◆ **Required action**
Using the listing below, set down each line from the line containing "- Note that" through the line containing "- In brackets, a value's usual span", both ends included, exactly and with nothing added.

◆ **Data block**
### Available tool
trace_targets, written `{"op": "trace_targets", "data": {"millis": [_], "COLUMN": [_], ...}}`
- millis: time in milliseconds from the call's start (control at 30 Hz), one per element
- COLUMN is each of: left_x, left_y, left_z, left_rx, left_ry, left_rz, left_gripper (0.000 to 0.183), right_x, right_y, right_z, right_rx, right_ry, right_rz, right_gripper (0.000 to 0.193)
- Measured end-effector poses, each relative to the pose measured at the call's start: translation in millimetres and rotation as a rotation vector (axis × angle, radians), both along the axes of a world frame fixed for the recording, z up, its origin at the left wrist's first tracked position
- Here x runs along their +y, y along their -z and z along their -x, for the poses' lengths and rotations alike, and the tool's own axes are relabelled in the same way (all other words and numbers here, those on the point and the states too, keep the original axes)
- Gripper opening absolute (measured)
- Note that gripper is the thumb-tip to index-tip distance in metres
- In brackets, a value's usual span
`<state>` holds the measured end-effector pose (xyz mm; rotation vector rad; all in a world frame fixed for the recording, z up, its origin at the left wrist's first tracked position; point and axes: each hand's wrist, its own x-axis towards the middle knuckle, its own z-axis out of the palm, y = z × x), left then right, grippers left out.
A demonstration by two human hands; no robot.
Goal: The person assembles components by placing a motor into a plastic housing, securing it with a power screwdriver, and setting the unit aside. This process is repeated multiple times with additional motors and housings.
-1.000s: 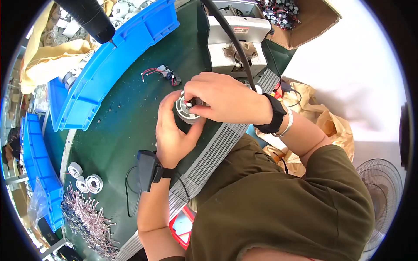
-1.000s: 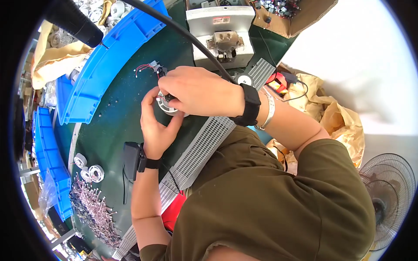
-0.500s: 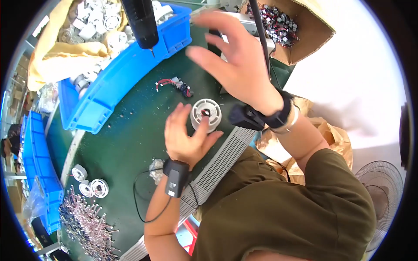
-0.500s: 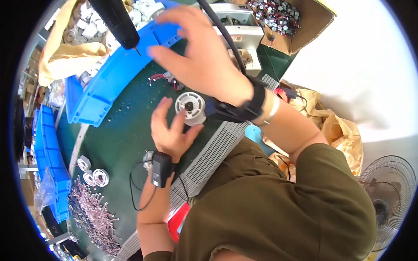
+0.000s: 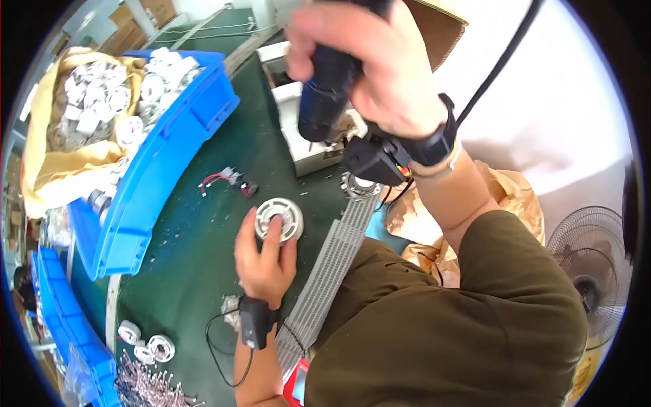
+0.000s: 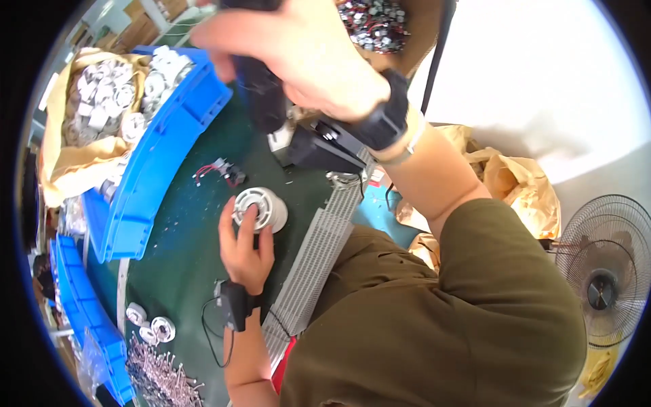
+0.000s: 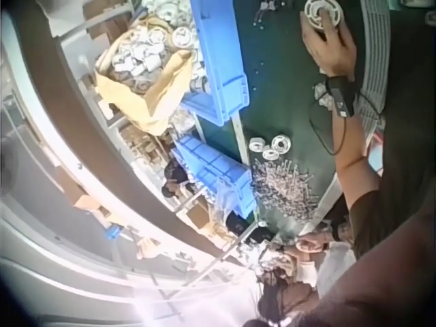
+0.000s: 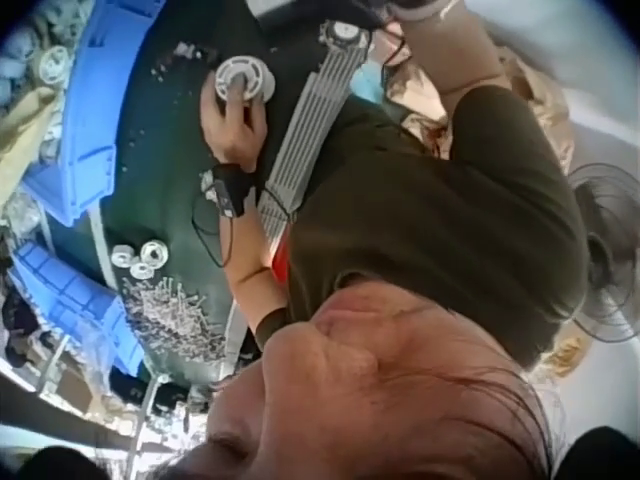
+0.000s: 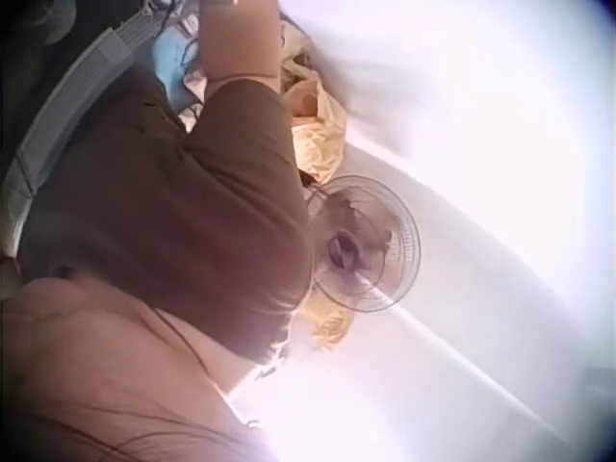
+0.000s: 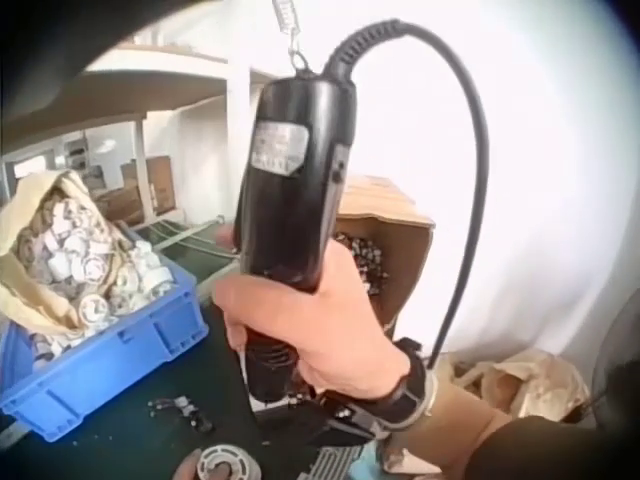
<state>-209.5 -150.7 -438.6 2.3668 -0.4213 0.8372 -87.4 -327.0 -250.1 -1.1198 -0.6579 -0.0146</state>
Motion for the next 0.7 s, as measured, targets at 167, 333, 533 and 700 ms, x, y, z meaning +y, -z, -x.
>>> {"op": "trace_targets", "data": {"millis": [167, 333, 533, 700], "left_x": [1, 2, 2, 2], "left_y": [-2, -1, -1, -1], "left_z": [-1, 1, 2, 2], "left_rx": [0.003, 0.037, 0.037, 0.037], "left_ry": [0.018, 0.022, 0.02, 0.024], "left_rz": [-0.023, -0.039, -0.03, -0.02], "left_gripper": [0.04, 0.041, 0.041, 0.041], "right_x": [-34, -41, -42, -36], "right_y": [40, 53, 60, 59], "right_z": [-11, -22, -37, -13], "right_rx": [-0.029, -0.439, -0.449, -0.057], "right_ry": [0.207, 0.252, 0.306, 0.262], "right_rz": [0.082, 0.142, 0.192, 0.099], "right_gripper": [0.037, 0.038, 0.038, 0.038]}}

◆ **Exercise answer**
- Note that gripper is the thumb-tip to index-tip distance in metres
- In brackets, a value's usual span

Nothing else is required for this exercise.